**Problem to work on:** Look in the data below for the line that has "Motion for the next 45", then print exactly every line from there through the line that has "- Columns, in", leaving pictures out.

-- Records to use follows --

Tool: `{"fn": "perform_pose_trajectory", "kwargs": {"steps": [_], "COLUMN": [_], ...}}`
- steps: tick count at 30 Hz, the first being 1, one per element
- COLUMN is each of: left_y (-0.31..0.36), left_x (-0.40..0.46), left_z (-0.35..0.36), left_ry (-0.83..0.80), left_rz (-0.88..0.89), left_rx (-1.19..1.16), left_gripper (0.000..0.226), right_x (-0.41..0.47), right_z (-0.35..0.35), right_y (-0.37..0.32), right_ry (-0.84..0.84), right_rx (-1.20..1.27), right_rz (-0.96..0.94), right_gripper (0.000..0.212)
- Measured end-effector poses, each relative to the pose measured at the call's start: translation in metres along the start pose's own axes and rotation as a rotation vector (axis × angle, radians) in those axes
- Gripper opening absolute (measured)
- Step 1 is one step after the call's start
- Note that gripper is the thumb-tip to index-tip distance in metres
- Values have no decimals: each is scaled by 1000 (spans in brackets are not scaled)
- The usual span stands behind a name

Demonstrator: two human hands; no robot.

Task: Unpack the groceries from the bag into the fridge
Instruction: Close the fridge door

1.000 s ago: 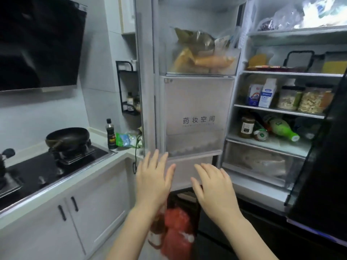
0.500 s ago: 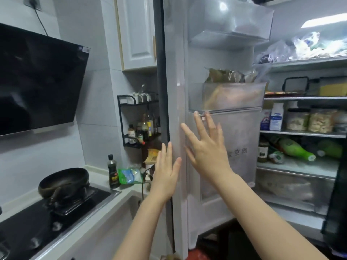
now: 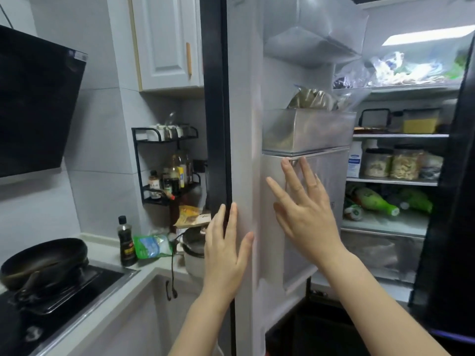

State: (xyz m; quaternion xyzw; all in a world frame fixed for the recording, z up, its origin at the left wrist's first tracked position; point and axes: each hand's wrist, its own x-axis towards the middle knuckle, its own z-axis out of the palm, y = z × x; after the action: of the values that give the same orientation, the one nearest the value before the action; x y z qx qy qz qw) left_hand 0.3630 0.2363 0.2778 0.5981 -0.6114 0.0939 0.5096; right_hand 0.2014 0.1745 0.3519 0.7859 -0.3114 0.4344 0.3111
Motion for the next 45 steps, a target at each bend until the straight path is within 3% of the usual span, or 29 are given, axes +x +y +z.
{"fn": "perform_pose_trajectory", "kwargs": {"steps": [8,15,21,24,26,32,38,45], "left_y": [26,82,129,148,160,195,228,251], "left_x": [-14,-25,-37,-38,-36,-21,-13,5], "left_z": [19,59,99,113,122,158,206,254], "left_ry": [64,151,265,283,270,96,-26,-145], "left_rz": [236,412,498,588,618,483,475,409], "left_rx": [138,171,239,247,236,-19,-25,119], "left_gripper": [61,64,56,48,54,105,91,86], "right_x": [-35,-55,-70,-84,-94,-107,-114,-123], "right_z": [-40,-92,-109,-112,-116,-136,-136,-113], "right_y": [50,66,95,119,137,181,214,268], "right_ry": [18,122,95,21,4,-43,-200,-226], "right_rx": [119,430,246,230,248,380,354,324], "right_rz": [83,347,238,298,355,465,330,411], "right_gripper": [44,45,55,59,60,59,64,69]}}
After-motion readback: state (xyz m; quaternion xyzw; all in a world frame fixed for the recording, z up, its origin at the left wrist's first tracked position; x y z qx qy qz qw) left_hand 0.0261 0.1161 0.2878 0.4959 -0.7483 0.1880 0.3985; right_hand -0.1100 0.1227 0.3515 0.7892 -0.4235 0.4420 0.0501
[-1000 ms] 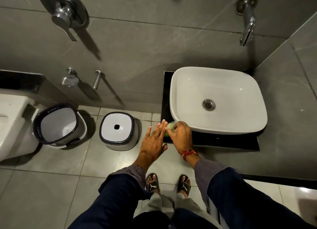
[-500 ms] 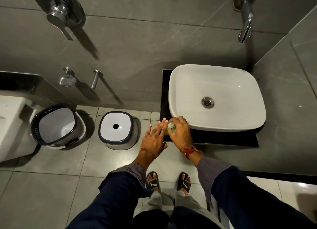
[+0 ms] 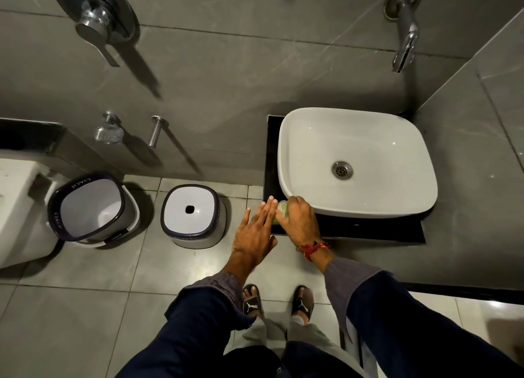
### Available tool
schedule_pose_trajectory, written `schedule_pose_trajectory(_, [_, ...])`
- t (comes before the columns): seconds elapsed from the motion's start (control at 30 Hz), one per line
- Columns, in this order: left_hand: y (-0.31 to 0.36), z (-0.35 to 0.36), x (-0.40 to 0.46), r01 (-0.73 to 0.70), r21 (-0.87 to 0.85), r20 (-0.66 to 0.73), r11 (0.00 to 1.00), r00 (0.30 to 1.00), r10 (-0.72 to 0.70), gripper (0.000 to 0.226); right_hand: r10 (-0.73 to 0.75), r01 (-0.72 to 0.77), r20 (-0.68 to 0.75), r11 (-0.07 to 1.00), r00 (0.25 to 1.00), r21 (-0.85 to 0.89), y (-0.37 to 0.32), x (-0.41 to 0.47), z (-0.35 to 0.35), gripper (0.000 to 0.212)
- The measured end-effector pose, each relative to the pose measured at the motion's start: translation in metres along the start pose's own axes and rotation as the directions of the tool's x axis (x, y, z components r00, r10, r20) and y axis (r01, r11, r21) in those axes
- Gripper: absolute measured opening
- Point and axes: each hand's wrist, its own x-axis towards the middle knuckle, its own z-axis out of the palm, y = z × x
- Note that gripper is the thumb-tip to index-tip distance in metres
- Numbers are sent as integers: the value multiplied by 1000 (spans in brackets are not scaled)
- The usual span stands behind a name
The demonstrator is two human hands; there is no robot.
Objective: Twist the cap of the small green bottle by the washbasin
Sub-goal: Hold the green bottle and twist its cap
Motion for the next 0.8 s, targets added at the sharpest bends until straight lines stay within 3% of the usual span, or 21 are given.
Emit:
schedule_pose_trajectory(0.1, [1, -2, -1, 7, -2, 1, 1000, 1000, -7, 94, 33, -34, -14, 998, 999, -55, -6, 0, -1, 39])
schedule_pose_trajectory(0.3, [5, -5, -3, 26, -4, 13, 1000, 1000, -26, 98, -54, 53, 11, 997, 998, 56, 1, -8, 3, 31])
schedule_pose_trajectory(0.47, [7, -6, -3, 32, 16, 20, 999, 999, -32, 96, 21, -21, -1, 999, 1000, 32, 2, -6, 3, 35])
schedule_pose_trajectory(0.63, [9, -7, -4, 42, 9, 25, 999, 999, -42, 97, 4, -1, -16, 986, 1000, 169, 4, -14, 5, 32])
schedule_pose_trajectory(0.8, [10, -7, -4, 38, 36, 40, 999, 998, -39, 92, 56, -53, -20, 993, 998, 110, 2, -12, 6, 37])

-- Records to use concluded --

**Reply to the task:**
Motion for the next 45 steps, a target at each bend until the straight path is within 3% of the usual span, or 29 are given, axes +x +y +z.
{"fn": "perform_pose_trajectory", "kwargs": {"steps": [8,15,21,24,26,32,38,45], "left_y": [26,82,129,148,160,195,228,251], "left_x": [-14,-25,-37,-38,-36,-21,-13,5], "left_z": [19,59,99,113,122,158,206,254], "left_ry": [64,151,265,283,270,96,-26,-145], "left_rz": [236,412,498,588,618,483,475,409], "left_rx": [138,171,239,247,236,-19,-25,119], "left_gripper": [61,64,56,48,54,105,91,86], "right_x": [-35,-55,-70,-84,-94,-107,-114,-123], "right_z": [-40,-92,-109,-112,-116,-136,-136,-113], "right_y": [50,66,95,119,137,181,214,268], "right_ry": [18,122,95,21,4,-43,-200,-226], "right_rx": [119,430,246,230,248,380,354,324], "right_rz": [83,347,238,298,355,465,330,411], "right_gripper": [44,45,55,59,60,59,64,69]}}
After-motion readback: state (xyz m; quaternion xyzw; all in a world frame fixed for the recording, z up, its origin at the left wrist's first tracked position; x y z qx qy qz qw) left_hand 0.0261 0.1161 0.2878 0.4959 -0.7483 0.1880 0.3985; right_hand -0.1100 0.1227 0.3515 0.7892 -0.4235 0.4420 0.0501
[-1000 ms] 
[-500 ms] 
[+0 ms] 
### Available tool
schedule_pose_trajectory, written `schedule_pose_trajectory(_, [_, ...])`
- t (comes before the columns): seconds elapsed from the motion's start (control at 30 Hz), one per line
- Columns, in this order: left_hand: y (-0.31 to 0.36), z (-0.35 to 0.36), x (-0.40 to 0.46), r01 (-0.73 to 0.70), r21 (-0.87 to 0.85), r20 (-0.66 to 0.73), r11 (0.00 to 1.00), r00 (0.30 to 1.00), r10 (-0.72 to 0.70), gripper (0.000 to 0.226); right_hand: r10 (-0.73 to 0.75), r01 (-0.72 to 0.77), r20 (-0.68 to 0.75), r11 (-0.07 to 1.00), r00 (0.25 to 1.00), r21 (-0.85 to 0.89), y (-0.37 to 0.32), x (-0.41 to 0.47), z (-0.35 to 0.35), gripper (0.000 to 0.212)

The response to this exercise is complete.